Wheel Upgrade - Wheel Fitment learnings that I thought I'd share
Have you heard about offset and backspacing on wheels? I had not until I started researching this wheel/tire upgrade. I thought I'd provide some education for those interested.
If you've already got tire/wheels that are the approximate height but you want to increase the width, or like me, change to a larger diameter wheel w/lower profile tire, then I can share some insight.
In my case I wanted to maintain the basic height and width of the combo but wanted larger diameter wheels. This would require me to go with lower profile tires to maintain the total height. To figure out the new height I needed to understand how to determine tire height from the numbers you typically see. Here's how to understand the numbers on a tire size:
285 - Width of the tire in millimeters (mm). Divide by 25.4 to get to inches.
40 - Aspect ratio of the tire. sidewall height is this percentage of tire width
R - Simply means Radial.
18 - Diameter in inches of wheel opening, or what diameter wheel it fits
So to determine the height of a tire from the above, use the following:
((Aspect Ratio/100)*Width) + Wheel Diameter = Total Tire Height
In my case:
(40/100 * 285)/25.4 + 18 = 26.97"
The total tire height calculated should be compared against what you currently have. If you go taller, you'll need to understand if you can clear the tire in your fender wells and when you turn the steering lock to lock.

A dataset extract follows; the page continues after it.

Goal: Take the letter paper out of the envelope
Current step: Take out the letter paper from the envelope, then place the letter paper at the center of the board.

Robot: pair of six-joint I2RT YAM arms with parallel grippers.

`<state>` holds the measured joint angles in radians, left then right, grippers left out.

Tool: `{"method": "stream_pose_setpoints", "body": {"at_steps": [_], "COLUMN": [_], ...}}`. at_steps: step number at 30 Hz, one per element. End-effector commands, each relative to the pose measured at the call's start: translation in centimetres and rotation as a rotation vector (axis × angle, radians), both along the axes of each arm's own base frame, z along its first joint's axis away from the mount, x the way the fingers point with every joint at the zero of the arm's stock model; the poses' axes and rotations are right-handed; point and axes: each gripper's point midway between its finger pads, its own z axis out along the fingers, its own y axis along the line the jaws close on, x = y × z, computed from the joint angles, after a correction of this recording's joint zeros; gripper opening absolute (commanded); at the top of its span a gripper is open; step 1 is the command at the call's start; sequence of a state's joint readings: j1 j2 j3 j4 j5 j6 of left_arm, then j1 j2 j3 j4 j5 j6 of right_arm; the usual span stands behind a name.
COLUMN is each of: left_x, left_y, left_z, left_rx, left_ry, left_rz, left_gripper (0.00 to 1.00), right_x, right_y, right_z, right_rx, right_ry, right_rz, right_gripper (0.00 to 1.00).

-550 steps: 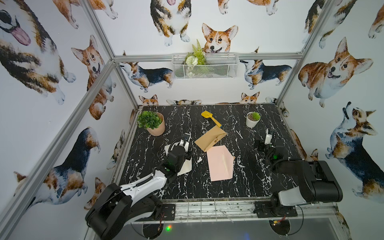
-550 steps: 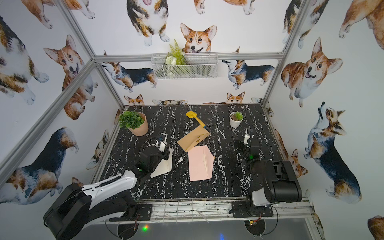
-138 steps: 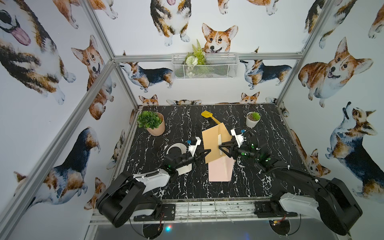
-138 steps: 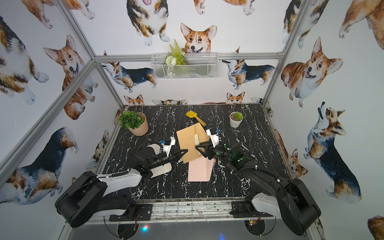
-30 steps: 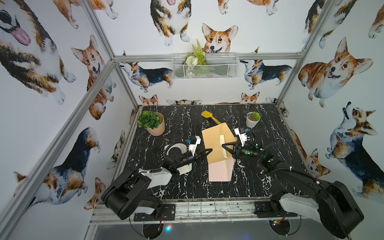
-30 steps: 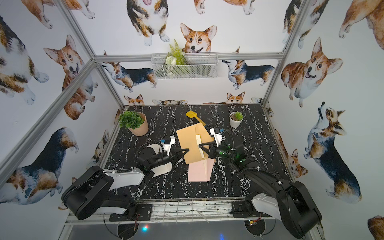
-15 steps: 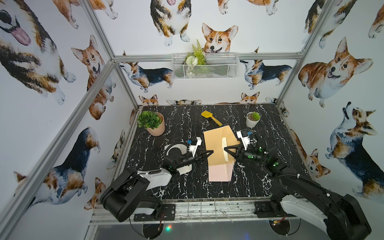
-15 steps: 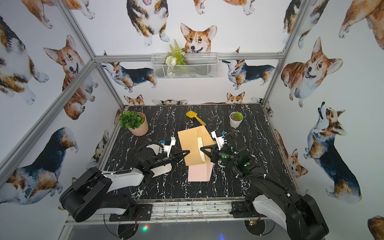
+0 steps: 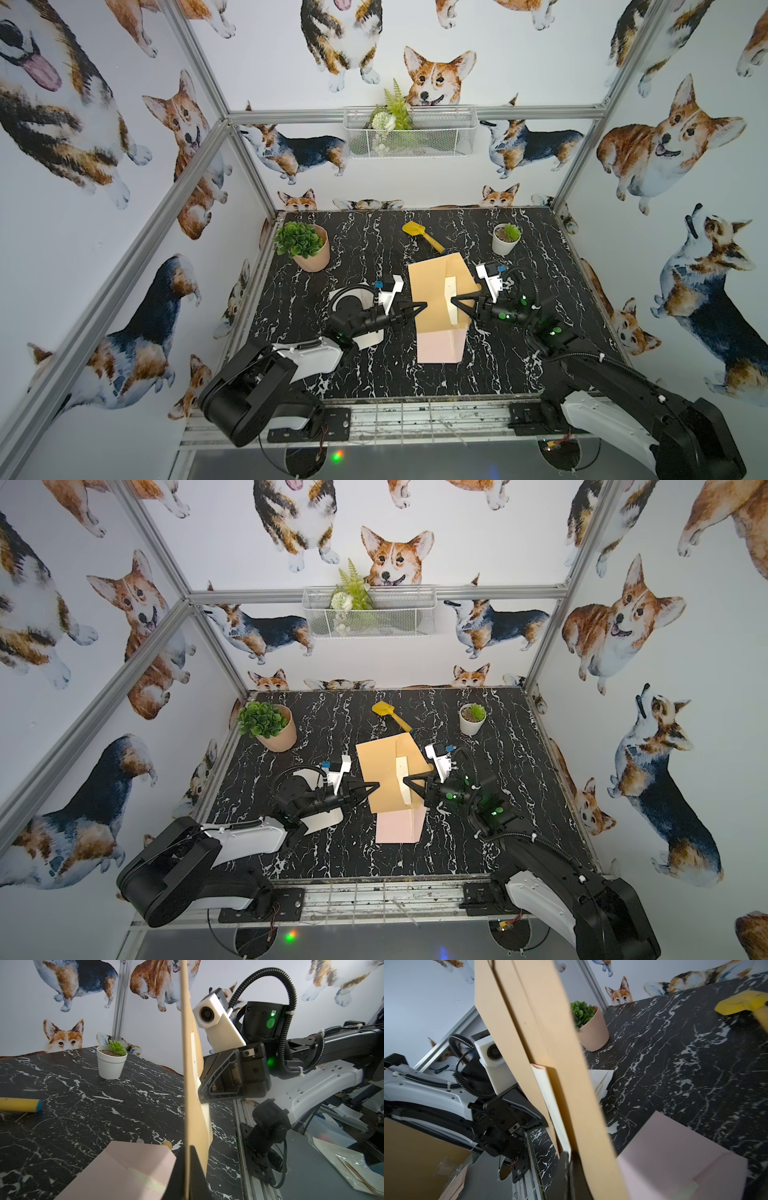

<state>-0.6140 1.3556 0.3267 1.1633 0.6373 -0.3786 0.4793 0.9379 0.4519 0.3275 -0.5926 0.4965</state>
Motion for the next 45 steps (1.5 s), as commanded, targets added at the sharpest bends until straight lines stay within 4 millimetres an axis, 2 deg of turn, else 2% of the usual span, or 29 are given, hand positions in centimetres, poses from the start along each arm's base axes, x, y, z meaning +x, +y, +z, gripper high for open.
{"method": "stream_pose_setpoints", "body": {"at_steps": [1, 5, 10, 16, 21, 24, 27, 33, 41, 45], "left_x": [0.8, 0.8, 0.9, 1.1, 1.8, 2.2, 2.7, 3.4, 3.5, 3.5], "left_y": [0.4, 0.4, 0.5, 0.7, 2.2, 2.8, 3.6, 5.6, 5.9, 5.8], "left_z": [0.5, 0.4, 0.5, 0.3, 0.3, 0.4, 0.0, -0.3, -0.3, -0.2], "left_rx": [-0.013, -0.010, -0.006, -0.003, -0.028, -0.016, 0.013, 0.037, 0.059, 0.053], "left_ry": [-0.021, -0.019, -0.021, -0.014, -0.014, -0.015, -0.007, -0.016, -0.025, -0.022], "left_rz": [0.056, 0.058, 0.063, 0.079, 0.178, 0.209, 0.267, 0.396, 0.418, 0.407], "left_gripper": [0.12, 0.10, 0.00, 0.00, 0.00, 0.00, 0.00, 0.00, 0.00, 0.00], "right_x": [1.3, 1.3, 1.3, 1.3, 1.5, 2.0, 2.7, 3.7, 4.7, 4.9], "right_y": [-1.1, -1.2, -1.6, -2.0, -2.6, -4.2, -6.6, -11.0, -14.2, -15.6], "right_z": [-0.6, -0.7, -0.6, -0.6, -1.0, -1.4, -1.9, -5.0, -7.8, -10.5], "right_rx": [-0.035, -0.037, -0.036, -0.040, -0.054, -0.043, -0.002, -0.030, 0.058, 0.056], "right_ry": [-0.002, 0.001, -0.003, -0.002, 0.009, 0.045, 0.109, 0.264, 0.387, 0.501], "right_rz": [-0.094, -0.097, -0.111, -0.122, -0.142, -0.194, -0.254, -0.423, -0.501, -0.542], "right_gripper": [0.00, 0.00, 0.00, 0.00, 0.00, 0.00, 0.00, 0.00, 0.00, 0.00]}}
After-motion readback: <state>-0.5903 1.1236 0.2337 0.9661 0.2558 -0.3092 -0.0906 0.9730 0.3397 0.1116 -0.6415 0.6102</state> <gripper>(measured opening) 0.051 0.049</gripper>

To get to a shorter height, you'll want to look for lower aspect ratio (profile) tires.
Once you figure out the tire height, you need to understand the width and positioning of the tire in the wheel well. For me, I'm staying with the same overall width, but positioning was the key. To understand positioning, you have to understand backspacing and offset. I've attached a diagram to help explain these two related measurements and I'll explain why they're important. First take a look at the diagram and you can probably quickly see the difference.
Offset and Backspacing basically tell you the same thing, the relative position of the mounting flange in the wheel. Offset is the distance (typically in mm) of the mounting flange either in front of (considered positive offset) or behind (considered negative offset) of the centerline of the wheel. However, the more useful measurement to me is backspacing. It tells the you the distance (typically in inches) from the mounting flange to the back edge of the wheel (which may or may not be exactly the tire's edge). Using this measurement, you can figure out how far back from the hub's front edge your tire/wheel will stick into your fender well. Obviously you can then determine if there are any interference that will cause rubbing or worse damage to the tire/wheel.
Most companies publish backspacing, but some publish offset. If you know offset but you want to know backspacing then use the following formula:
((Wheel width) + 1)/2 + (Offset)/25.4 = Backspacing
You add the extra inch due to the thickness of the mounting flange. Offsets are either negative or positive numbers. So make sure you use them in the formula above that way to get the correct backspacing. For my 9.5" rear wheels, they have a +6mm (positive) offset so the backspacing is:
(9.5 +1)/2 +6/25.4 = 5.47"
Interestingly, modern wheels tend to have the mounting flange towards the front of the wheel and you can see that on most designs since the lugs sit at the front of the wheel. This results in a deep backspacing of 6-7" depending on wheel width. The more classic hot rod wheels, or "deep dish" wheels, have the flange pushed to the back and a more shallow backspacing. Frankly these deep dish wheels are more rare now, but the look I am going for. These are harder to find now probably due to the larger disc brakes and calipers on newer cars making it hard to fit the wheel around the calipers.
In my case I had to first determine my current backspacing which is 3.7" (both front and back). Then as I shopped for 9.5" wide wheels that had a deep dish yet a backspacing close to 3.7". However, what I found was that most wheels in the 9.5 to 10" width have a backspace of 6" or more. The wheels I selected are Ridler 695's which have a backspacing of 5.5". So, what do I do? If I simply used the 5.5" backspacing, the wheel would sit 2" deeper into the wheel well. This would not look right since I have flares and the tire face would be sitting way back in. Also, the back side would be sticking further in and probably hit the parking brake bracket at a minimum. So my only choice was to use a "spacer"
Some folks are not supportive of spacers, and honestly I don't have any experience. If you need one as thick as I do, 2", then it will come with it's own lugs, and mount with recessed lug nuts to the existing lugs on the hub. Frankly, I would be uncomfortable using a spacer that didn't have it's own lugs which just shortens the bite on the existing lugs. By using this spacer I'm moving the wheel back out by the 2" and putting it where it should be. This of course is adding that 2" on each side of the car into the driveline. Clearly, going cheap on these is not a good idea. Mine are from a company out of Germany and CNC'd to very specific specs, so I hope they work.
We'll see how they drive. I'll also post pics later this week on how the new setup works. Wish me luck and I hope this info helps others.